=== Collected material ===
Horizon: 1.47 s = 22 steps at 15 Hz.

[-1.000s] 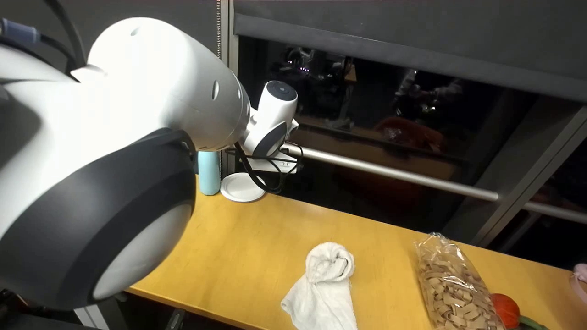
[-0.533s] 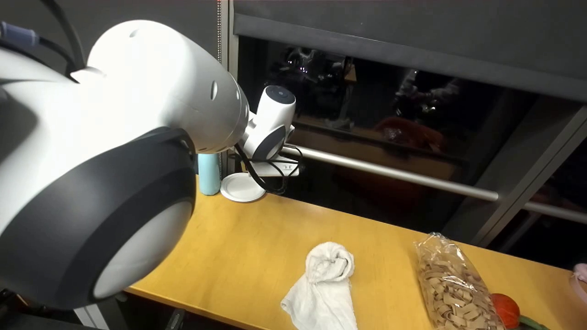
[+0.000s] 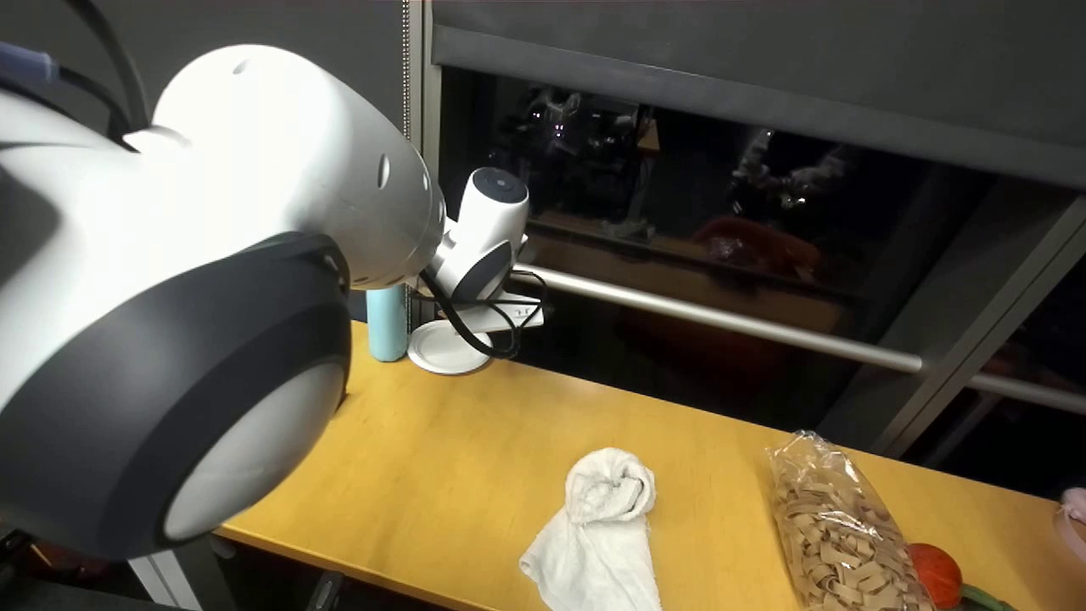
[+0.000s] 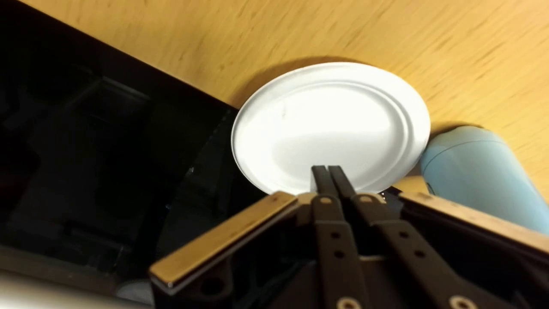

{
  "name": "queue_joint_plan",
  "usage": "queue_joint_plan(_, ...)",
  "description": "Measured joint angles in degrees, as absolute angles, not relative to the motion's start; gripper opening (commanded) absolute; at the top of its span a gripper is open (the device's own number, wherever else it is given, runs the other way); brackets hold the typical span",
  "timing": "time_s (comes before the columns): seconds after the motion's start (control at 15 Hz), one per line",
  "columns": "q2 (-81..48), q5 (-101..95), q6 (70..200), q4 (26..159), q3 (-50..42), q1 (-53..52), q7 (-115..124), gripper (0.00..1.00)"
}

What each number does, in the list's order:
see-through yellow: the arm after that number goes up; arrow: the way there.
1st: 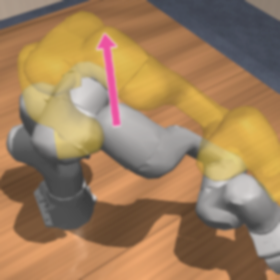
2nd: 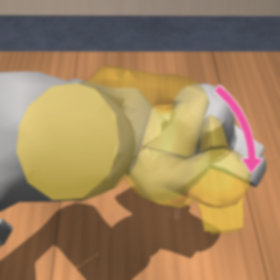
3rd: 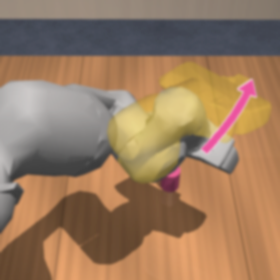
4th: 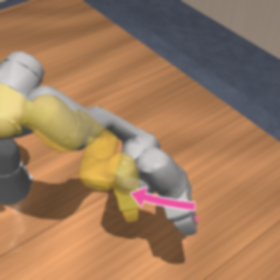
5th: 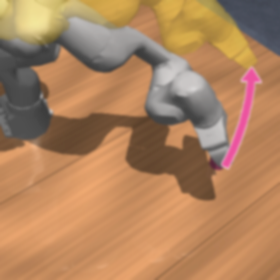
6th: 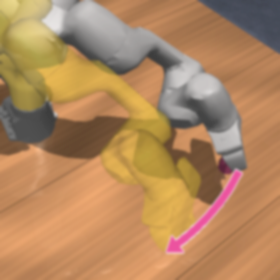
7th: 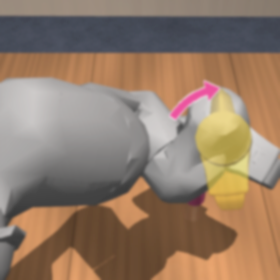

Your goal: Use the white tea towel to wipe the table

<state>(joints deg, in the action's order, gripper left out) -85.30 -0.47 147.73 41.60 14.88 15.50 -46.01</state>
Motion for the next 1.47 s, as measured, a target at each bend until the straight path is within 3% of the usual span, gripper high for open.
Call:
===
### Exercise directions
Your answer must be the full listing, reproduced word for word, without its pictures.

### Solution to the exercise
Horizon: 1.47 s = 22 steps at 15 Hz.

[-1.000s] 
[-0.533s] 
[+0.000s] 
[+0.000s] 

{
  "name": "queue_joint_plan",
  "usage": "queue_joint_plan(_, ...)",
  "description": "Measured joint angles in degrees, as absolute angles, not relative to the motion's start; gripper opening (commanded) absolute; at the top of its span a gripper is open (the device's own number, wherever else it is given, runs the other way); brackets hold the typical span",
  "timing": "time_s (comes before the columns): seconds after the motion's start (control at 15 Hz), one per line",
  "columns": "q2 (-81..48), q5 (-101..95), q6 (70..200), q4 (26..159), q3 (-50..42), q1 (-53..52), q7 (-115..124), gripper (0.00..1.00)"
}

What each number does, in the list's order:
see-through yellow: the arm after that number goes up; arrow: the way there.
1st: 
2nd: 
3rd: 
4th: 
5th: 
6th: 
7th: 

Your goal: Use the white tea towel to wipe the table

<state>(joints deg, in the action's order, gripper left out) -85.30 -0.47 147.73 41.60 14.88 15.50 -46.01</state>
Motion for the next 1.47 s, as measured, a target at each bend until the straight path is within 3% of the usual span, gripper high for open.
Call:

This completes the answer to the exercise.